### Your task
Count the lines below with the string "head" in them. Only the number should be given.

### Information shown
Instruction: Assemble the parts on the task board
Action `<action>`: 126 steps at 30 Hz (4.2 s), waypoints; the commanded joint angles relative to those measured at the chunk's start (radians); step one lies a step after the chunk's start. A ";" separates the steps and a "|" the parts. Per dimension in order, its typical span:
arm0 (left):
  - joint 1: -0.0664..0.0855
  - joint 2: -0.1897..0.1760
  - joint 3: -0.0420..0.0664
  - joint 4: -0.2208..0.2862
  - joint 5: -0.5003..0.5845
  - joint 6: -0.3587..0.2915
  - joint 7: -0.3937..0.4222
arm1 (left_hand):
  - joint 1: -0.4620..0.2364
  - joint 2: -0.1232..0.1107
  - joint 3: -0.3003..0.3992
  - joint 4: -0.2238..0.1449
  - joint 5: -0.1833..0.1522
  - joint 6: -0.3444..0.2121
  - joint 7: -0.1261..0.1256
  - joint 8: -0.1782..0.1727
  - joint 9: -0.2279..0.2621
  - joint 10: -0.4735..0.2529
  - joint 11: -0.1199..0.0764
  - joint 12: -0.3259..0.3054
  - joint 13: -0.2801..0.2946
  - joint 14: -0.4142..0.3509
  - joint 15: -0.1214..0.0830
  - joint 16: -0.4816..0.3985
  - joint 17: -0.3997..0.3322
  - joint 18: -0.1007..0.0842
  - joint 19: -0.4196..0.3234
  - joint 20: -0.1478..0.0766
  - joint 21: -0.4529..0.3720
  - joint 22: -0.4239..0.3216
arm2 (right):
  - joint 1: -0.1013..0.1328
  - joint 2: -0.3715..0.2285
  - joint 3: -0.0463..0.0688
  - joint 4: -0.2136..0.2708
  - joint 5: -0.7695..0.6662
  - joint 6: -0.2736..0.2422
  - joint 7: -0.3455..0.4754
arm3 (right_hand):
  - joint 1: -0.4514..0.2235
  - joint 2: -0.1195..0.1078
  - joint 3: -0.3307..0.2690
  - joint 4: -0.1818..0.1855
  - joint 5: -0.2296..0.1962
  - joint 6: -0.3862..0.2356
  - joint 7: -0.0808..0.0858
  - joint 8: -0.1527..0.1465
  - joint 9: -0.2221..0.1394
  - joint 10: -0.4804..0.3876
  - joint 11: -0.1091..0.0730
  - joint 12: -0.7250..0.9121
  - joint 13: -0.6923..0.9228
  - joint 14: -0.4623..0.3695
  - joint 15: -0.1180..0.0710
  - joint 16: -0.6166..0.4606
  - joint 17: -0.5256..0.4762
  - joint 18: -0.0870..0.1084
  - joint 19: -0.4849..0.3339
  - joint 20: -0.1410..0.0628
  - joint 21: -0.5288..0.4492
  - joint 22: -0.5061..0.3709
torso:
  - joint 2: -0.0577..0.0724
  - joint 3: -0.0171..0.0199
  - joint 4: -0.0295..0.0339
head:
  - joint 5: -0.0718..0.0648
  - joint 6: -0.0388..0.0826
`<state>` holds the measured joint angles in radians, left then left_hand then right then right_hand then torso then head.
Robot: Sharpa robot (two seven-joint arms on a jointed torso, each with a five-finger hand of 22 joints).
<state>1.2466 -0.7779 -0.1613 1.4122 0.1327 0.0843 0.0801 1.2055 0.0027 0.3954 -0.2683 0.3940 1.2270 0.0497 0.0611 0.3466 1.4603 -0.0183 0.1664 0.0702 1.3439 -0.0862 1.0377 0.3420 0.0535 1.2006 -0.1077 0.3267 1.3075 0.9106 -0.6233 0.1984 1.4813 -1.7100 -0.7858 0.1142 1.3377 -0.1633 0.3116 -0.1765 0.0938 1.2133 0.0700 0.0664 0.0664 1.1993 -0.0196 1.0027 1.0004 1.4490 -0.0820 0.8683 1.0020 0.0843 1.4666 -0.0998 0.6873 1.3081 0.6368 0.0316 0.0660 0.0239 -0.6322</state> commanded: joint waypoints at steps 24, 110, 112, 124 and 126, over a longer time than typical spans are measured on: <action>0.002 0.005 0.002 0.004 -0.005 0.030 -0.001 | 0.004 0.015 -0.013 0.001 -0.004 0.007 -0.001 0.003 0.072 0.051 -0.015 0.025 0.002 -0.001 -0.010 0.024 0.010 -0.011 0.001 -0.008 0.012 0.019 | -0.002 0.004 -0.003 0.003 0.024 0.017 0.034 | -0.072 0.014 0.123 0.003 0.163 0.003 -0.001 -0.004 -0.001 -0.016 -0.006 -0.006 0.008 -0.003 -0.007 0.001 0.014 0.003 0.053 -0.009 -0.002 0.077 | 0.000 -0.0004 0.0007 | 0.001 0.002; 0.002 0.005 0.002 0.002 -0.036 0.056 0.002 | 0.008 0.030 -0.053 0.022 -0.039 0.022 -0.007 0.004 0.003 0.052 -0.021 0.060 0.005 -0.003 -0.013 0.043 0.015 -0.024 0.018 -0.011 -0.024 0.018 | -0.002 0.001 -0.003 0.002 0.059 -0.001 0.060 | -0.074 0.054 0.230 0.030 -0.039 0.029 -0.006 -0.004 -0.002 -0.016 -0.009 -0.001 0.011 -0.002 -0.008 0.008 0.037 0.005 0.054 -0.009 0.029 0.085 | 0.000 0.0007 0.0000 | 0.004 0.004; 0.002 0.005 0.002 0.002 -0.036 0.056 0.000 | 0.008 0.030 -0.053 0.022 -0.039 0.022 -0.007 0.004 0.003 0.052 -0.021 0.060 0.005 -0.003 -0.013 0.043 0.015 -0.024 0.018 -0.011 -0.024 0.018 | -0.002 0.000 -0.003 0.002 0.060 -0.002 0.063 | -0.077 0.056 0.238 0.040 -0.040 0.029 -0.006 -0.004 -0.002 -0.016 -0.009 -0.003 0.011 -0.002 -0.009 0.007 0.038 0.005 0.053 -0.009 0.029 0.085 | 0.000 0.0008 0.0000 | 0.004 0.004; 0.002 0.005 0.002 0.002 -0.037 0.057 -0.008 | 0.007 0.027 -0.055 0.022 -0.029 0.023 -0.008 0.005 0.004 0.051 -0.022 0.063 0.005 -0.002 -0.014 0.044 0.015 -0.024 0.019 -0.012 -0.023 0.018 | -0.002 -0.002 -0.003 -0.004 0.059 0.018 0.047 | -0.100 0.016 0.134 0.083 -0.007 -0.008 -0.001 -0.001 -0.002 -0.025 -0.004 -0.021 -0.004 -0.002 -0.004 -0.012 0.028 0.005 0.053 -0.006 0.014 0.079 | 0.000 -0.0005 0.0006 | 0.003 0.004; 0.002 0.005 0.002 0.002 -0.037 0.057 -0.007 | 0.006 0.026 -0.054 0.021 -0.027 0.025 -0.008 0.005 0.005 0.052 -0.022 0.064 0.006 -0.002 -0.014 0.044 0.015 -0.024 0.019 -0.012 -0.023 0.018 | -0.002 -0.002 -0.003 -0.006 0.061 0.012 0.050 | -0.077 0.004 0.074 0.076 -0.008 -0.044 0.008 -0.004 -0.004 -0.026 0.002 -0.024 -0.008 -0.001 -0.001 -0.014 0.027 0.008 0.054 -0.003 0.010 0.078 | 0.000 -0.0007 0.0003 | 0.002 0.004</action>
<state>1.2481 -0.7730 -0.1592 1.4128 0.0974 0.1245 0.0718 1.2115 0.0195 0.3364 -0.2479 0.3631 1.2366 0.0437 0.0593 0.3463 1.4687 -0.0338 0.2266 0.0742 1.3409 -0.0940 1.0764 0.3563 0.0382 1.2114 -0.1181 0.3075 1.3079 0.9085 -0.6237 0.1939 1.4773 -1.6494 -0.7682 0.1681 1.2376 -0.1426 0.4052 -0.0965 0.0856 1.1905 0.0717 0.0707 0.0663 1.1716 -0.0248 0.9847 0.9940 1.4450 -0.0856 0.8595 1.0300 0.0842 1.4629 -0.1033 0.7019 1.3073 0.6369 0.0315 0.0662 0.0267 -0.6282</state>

### Response for this exercise
2